### ABOUT THIS TASK:
Below is a set of entries. Print the line that contains "Our team needs the bounding boxes of the round" and every later line word for word, through the final one.

=== EXTRACTED MATERIAL ===

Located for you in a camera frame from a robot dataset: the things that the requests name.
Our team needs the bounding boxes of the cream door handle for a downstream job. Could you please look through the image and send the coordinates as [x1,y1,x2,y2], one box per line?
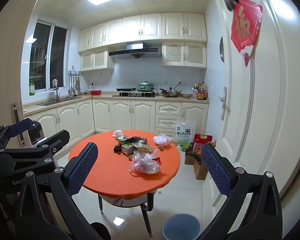
[220,87,227,120]

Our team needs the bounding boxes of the white door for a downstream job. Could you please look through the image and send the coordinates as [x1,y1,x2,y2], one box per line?
[216,0,300,198]

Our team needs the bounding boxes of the cream base kitchen cabinets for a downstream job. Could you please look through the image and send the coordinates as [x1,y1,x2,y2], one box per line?
[22,97,209,153]

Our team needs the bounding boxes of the steel kitchen sink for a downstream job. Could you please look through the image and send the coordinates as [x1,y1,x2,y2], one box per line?
[36,96,83,106]

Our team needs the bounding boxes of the brown cardboard box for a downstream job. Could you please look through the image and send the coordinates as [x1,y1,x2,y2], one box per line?
[184,145,203,165]
[194,152,208,180]

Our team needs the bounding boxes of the red diamond door poster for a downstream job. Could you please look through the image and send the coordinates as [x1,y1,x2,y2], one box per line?
[230,0,263,68]

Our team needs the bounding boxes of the black snack packet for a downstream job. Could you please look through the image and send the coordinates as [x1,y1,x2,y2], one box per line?
[126,136,148,145]

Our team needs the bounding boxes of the black cylindrical appliance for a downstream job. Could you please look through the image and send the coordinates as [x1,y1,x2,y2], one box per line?
[30,121,44,145]

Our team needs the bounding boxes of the round orange table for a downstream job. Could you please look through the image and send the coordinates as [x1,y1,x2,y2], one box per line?
[68,129,181,200]

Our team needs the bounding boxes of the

===

### RESULT FOR THIS TASK:
Our team needs the bounding boxes of the round orange table for a downstream job. Could you please look through the image and send the coordinates as [x1,y1,x2,y2], one box per line?
[68,129,181,200]

Our team needs the bounding boxes of the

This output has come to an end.